Jean Madiran n’est plus seul à mettre en cause le discours de l’ "égalité des chances" : dans Le Figaro d’aujourd’hui, Jean-Paul Brighelli, auteur de La fabrique du crétin, fait de même dans une tribune intitulée "l’égalitarisme, ce grand pourvoyeur d’inégalités".

Comme disait Pierre Naville, l’expression «égalité des chances» est contradictoire dans ses termes. L’égalité des chances, si elle est un droit, et non un fait, recouvre une inégalité virtuelle, qui est un fait. Et la «réussite pour tous» a légitimé la casse du système scolaire et la baisse programmée du niveau, aussi bien celui des élites que celui des élèves en difficulté : l’égalitarisme est plus grand pourvoyeur d’inégalités que l’appartenance de classe. D’où le blocage de l’ascenseur social.

Résultat ? Une inflation des diplômes, et un écart croissant entre ces bouts de papier dévalués et la compétence réelle. […]

On a inventé des dizaines de bacs pour que l’objectif assigné au système par Jean-Pierre Chevènement (80% d’une classe d’âge au bac) soit atteint. Mais les examens, dont les résultats sont adaptés aux exigences de la démagogie, ne constituent même plus un rite de passage, qui s’effectue désormais dans la rue.

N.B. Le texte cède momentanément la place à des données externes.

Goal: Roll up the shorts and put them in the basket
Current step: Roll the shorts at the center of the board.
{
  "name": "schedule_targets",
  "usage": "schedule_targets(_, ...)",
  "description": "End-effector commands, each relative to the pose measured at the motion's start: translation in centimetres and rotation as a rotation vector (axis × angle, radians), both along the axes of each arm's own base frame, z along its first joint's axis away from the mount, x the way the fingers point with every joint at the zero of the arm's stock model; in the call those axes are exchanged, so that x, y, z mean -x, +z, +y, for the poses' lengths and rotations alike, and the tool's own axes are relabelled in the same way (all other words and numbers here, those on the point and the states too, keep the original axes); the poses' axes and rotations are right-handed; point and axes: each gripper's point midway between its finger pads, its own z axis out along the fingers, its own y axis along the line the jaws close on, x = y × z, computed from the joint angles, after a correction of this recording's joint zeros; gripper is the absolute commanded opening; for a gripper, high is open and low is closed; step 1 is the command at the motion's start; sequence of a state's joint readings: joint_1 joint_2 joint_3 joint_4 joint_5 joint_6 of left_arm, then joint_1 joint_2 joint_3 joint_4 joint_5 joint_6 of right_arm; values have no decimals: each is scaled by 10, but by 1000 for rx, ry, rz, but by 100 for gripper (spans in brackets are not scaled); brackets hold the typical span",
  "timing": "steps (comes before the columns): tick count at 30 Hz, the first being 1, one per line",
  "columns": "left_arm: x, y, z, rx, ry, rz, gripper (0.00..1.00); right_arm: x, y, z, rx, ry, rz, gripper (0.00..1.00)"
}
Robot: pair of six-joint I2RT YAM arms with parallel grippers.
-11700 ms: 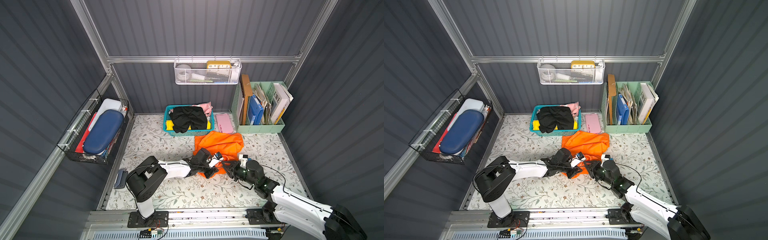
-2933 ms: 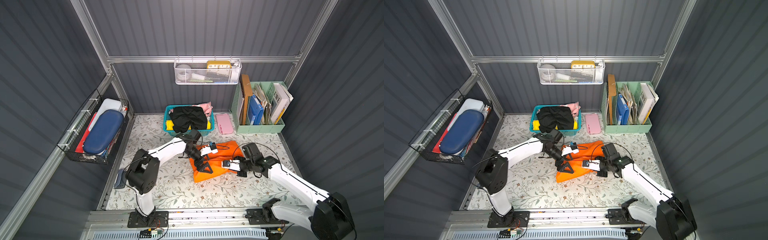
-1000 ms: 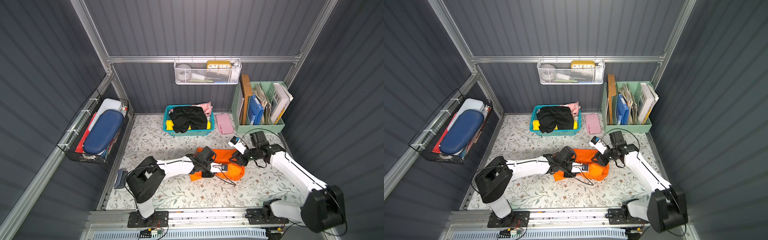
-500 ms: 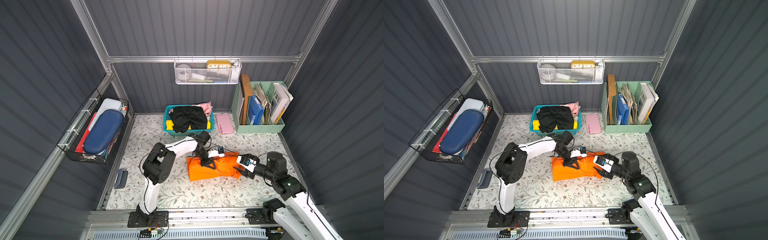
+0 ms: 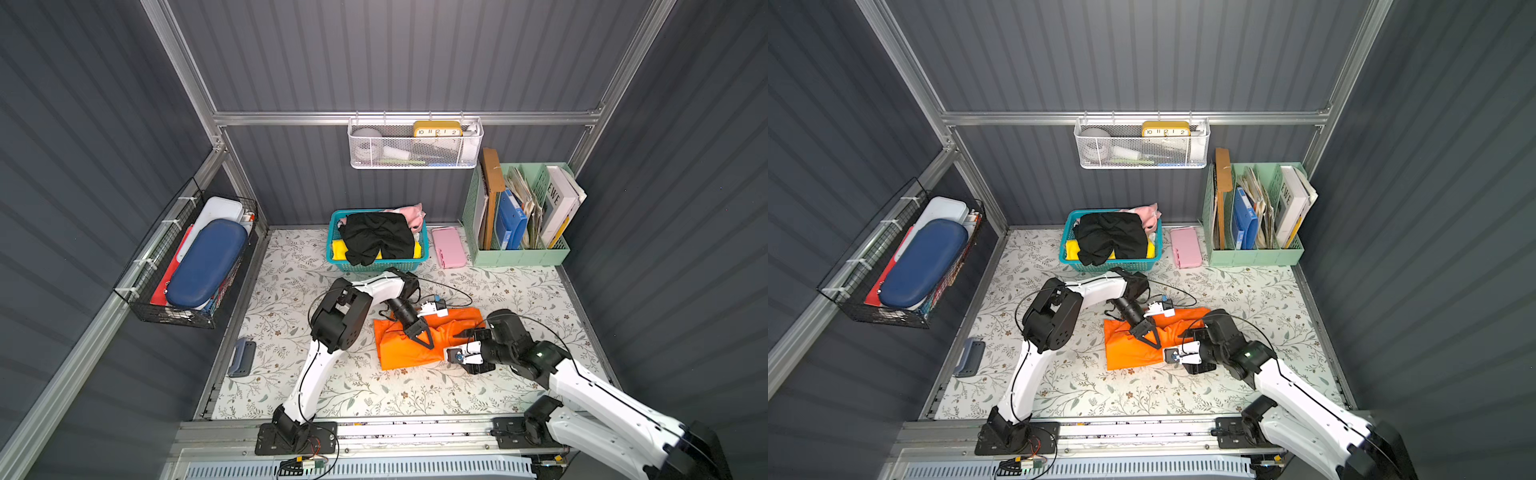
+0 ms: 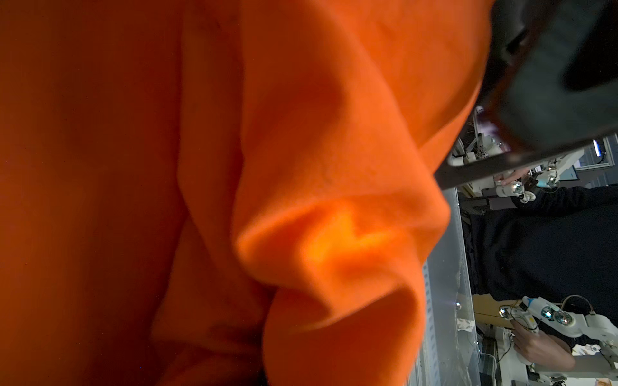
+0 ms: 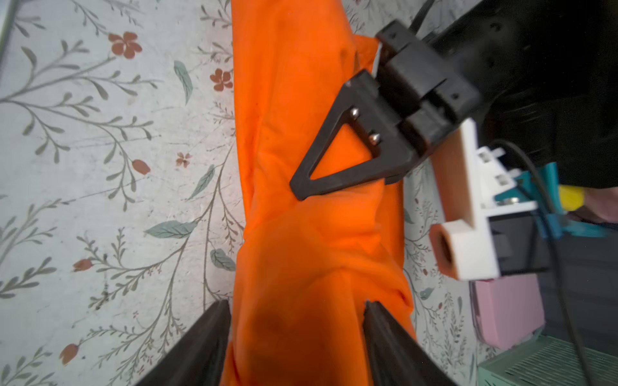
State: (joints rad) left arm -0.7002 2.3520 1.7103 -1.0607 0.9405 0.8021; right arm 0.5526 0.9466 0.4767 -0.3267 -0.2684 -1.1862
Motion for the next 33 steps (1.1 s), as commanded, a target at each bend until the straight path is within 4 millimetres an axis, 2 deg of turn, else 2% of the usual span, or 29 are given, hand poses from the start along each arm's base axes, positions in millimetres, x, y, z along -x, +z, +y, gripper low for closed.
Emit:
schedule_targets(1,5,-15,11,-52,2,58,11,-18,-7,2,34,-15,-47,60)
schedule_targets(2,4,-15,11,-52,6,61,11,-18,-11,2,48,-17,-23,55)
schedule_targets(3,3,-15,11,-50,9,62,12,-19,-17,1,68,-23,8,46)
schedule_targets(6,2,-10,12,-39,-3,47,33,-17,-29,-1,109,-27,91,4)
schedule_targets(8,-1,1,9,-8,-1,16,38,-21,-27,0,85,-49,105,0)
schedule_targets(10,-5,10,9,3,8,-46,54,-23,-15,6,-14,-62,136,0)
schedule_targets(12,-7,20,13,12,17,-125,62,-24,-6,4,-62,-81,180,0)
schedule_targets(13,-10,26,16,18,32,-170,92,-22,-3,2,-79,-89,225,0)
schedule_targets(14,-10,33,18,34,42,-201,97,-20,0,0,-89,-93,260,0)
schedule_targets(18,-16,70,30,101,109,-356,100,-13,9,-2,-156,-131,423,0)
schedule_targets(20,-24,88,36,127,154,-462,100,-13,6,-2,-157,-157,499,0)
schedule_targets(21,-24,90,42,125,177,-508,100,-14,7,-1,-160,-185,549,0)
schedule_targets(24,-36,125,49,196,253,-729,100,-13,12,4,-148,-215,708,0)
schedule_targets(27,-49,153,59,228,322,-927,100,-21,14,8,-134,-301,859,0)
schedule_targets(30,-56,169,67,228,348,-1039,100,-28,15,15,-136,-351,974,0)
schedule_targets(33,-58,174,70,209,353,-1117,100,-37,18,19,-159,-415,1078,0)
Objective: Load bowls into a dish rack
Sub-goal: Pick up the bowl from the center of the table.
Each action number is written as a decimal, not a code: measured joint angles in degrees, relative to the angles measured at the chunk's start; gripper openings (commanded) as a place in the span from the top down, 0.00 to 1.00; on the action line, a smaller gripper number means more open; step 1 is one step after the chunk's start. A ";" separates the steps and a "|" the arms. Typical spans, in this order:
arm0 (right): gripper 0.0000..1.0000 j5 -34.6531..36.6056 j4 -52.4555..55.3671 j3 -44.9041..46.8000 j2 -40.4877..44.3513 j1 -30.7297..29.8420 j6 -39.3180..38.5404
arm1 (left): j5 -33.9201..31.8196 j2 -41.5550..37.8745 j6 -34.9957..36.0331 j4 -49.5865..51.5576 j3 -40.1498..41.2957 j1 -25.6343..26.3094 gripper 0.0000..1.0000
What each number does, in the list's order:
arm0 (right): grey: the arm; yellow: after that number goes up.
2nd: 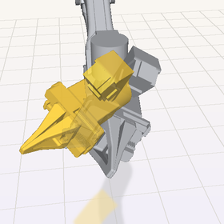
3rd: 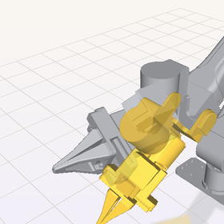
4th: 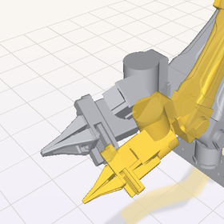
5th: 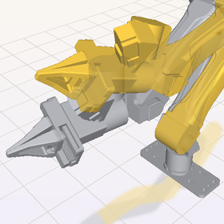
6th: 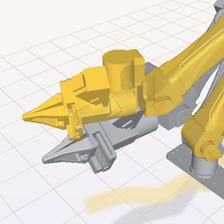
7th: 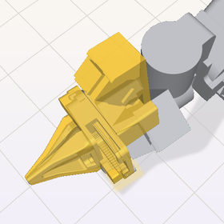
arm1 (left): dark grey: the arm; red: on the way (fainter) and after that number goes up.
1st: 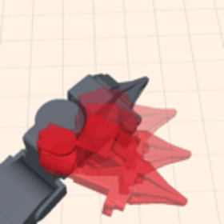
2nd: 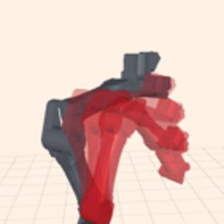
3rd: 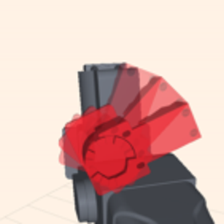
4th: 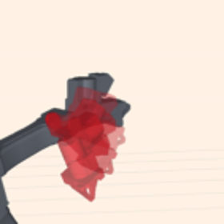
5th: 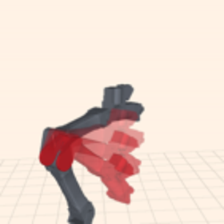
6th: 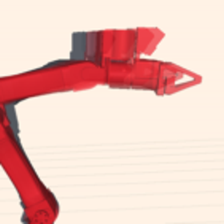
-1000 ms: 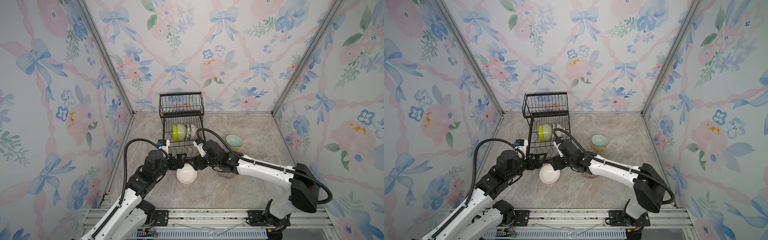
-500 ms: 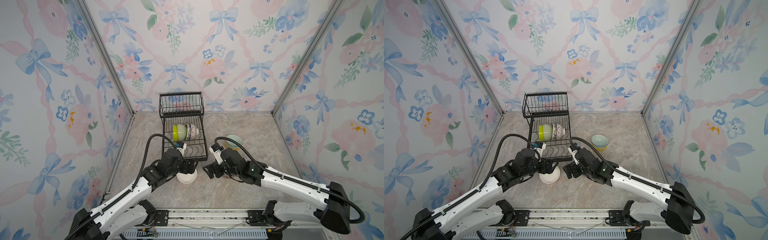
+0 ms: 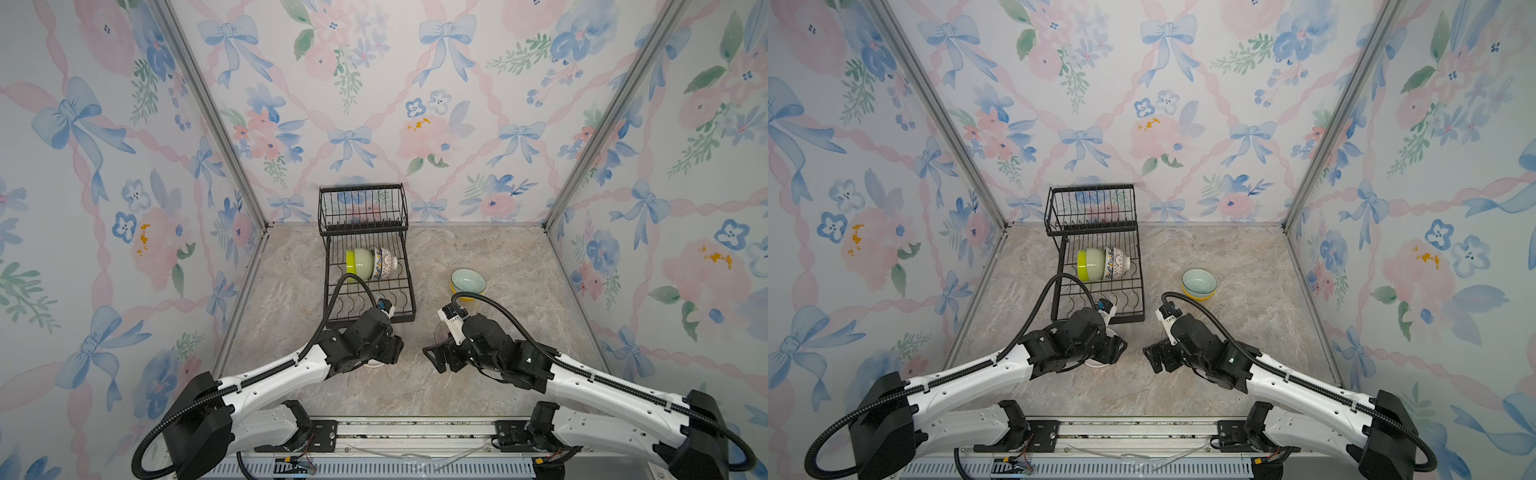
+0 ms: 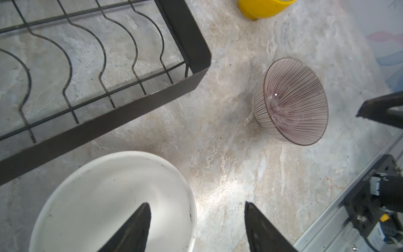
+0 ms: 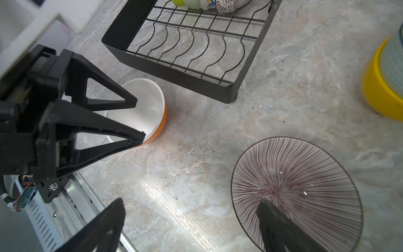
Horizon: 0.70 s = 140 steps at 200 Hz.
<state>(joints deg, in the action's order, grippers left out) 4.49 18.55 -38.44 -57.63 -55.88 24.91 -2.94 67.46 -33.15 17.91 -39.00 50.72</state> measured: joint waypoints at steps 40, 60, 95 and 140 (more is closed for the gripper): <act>0.04 1.42 -0.46 2.71 1.27 0.00 2.25 | -2.08 3.26 -0.87 1.18 -0.94 1.99 0.51; 0.04 2.05 -0.81 3.26 2.16 0.02 3.15 | -2.91 5.05 -1.40 1.29 -1.11 2.60 0.54; 0.04 2.67 -1.27 3.76 3.43 0.28 4.00 | -4.63 9.03 -1.81 2.84 -1.62 4.02 0.60; 0.04 2.89 -1.53 4.94 3.87 0.33 4.74 | -6.34 11.96 -2.62 3.28 -4.37 4.46 0.71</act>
<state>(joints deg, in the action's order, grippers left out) 7.38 17.02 -33.50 -53.76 -55.55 29.65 -9.28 79.42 -35.77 21.19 -43.38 55.18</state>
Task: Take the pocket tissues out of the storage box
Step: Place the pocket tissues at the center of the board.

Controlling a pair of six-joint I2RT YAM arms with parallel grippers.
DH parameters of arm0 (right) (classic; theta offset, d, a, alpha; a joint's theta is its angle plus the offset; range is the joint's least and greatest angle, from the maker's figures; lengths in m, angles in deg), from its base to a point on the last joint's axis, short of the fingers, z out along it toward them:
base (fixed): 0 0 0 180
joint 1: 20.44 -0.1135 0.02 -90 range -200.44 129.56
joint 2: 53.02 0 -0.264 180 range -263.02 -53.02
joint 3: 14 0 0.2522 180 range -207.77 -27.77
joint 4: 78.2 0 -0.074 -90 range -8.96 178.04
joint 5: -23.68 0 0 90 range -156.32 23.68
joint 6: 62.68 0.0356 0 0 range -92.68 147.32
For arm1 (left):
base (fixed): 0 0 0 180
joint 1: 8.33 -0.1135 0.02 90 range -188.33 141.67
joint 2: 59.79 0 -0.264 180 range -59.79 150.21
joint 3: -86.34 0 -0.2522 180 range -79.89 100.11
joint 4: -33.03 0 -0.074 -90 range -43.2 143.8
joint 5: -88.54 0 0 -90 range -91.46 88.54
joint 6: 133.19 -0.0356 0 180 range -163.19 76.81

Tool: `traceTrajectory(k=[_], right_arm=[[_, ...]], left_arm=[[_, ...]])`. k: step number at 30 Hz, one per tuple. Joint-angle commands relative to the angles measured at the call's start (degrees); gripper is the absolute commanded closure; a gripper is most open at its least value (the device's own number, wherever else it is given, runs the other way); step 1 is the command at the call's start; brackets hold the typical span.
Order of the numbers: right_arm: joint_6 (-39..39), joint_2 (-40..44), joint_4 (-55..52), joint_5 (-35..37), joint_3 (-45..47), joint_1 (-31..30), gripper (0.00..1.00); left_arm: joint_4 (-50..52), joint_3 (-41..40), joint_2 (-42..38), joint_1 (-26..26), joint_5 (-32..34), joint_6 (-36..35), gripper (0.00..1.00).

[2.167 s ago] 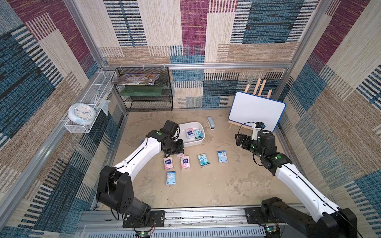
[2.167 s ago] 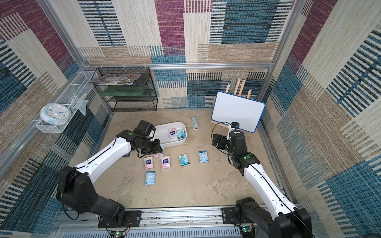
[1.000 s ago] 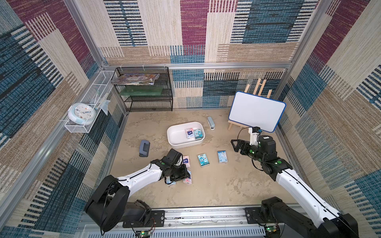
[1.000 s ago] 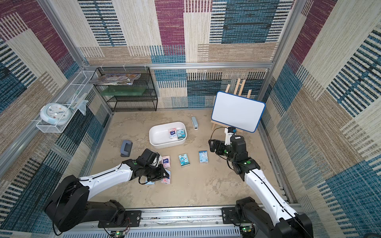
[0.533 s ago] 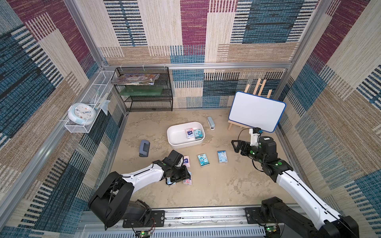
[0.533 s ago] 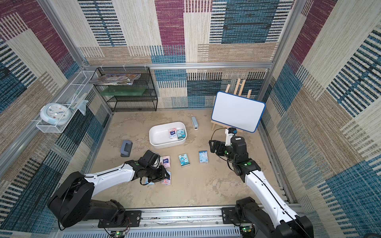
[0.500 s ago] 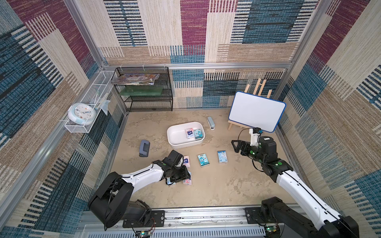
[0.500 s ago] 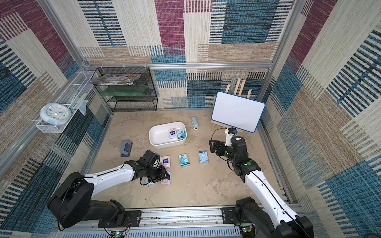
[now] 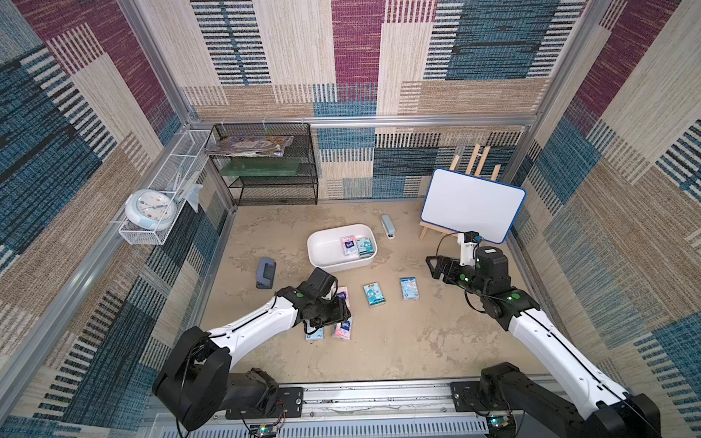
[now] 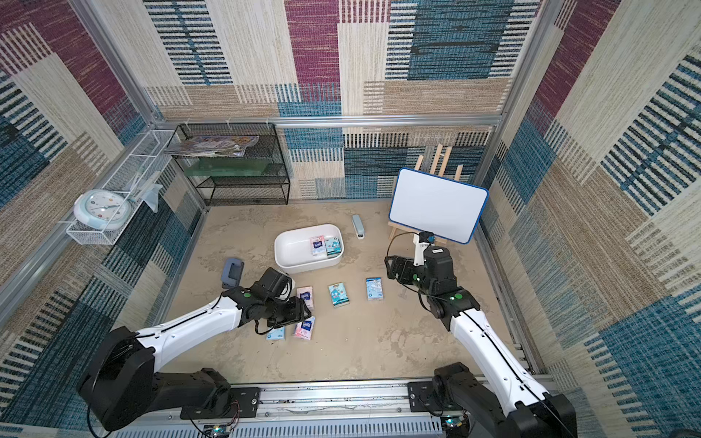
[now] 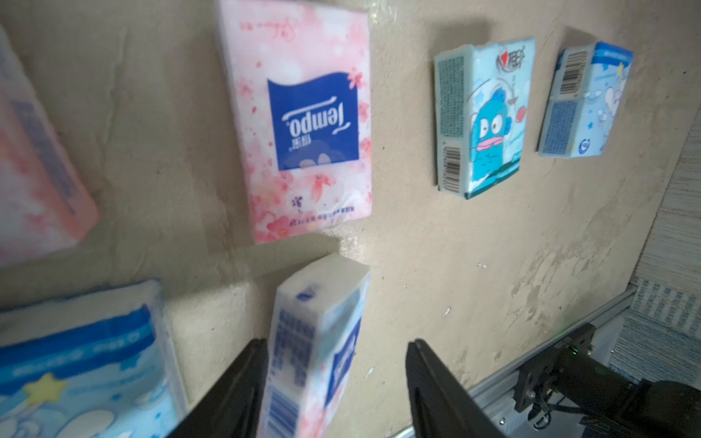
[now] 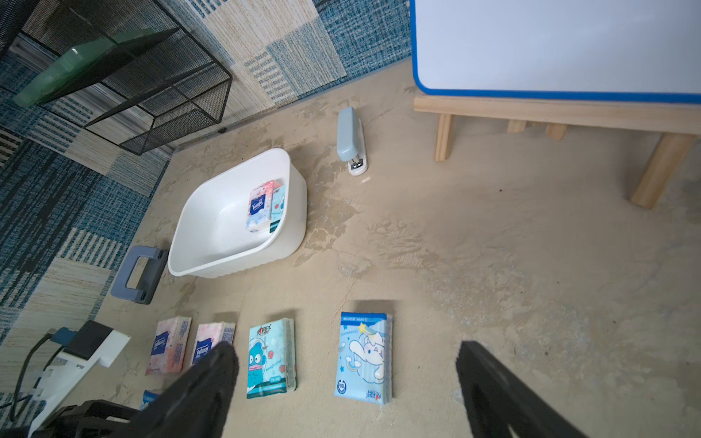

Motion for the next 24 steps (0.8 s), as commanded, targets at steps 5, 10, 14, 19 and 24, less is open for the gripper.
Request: traceTrajectory(k=[5, 10, 14, 19, 24], right_arm=[[0.10, -2.90, -2.52, -0.35, -2.55, -0.20, 0.05], [0.24, -6.33, -3.91, 0.00, -5.28, -1.56, 0.07], [0.07, -10.70, -5.21, 2.34, -8.84, -4.48, 0.08], [0.18, -17.86, -5.59, 5.72, -14.29, -9.85, 0.10], [-0.55, -27.13, -5.66, 7.68, -21.55, -14.40, 0.12]], left_arm=[[7.85, 1.66, -2.59, 0.03, 3.96, -1.67, 0.32], [9.00, 3.20, -6.25, -0.05, 6.59, -2.61, 0.32], [9.75, 5.81, -8.52, -0.05, 10.08, -5.37, 0.32], [9.27, 6.52, -11.35, -0.05, 15.20, -8.00, 0.31], [6.72, 5.93, -14.52, -0.06, 18.84, -10.81, 0.24]])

Et après ? Que faire de ces bacheliers sans bagages ? On les envoie en fac.

En France, les seules formations post-bac qui privilégient la qualité, sinon l’excellence, sont des voies courtes, BTS, IUT et classes préparatoires. Ce sont – est-ce un hasard ? – des systèmes hautement sélectifs, à l’entrée comme en cours de formation. Le reste, l’immense reste des bacheliers, s’engouffre dans des universités où l’on décante et déchante vite.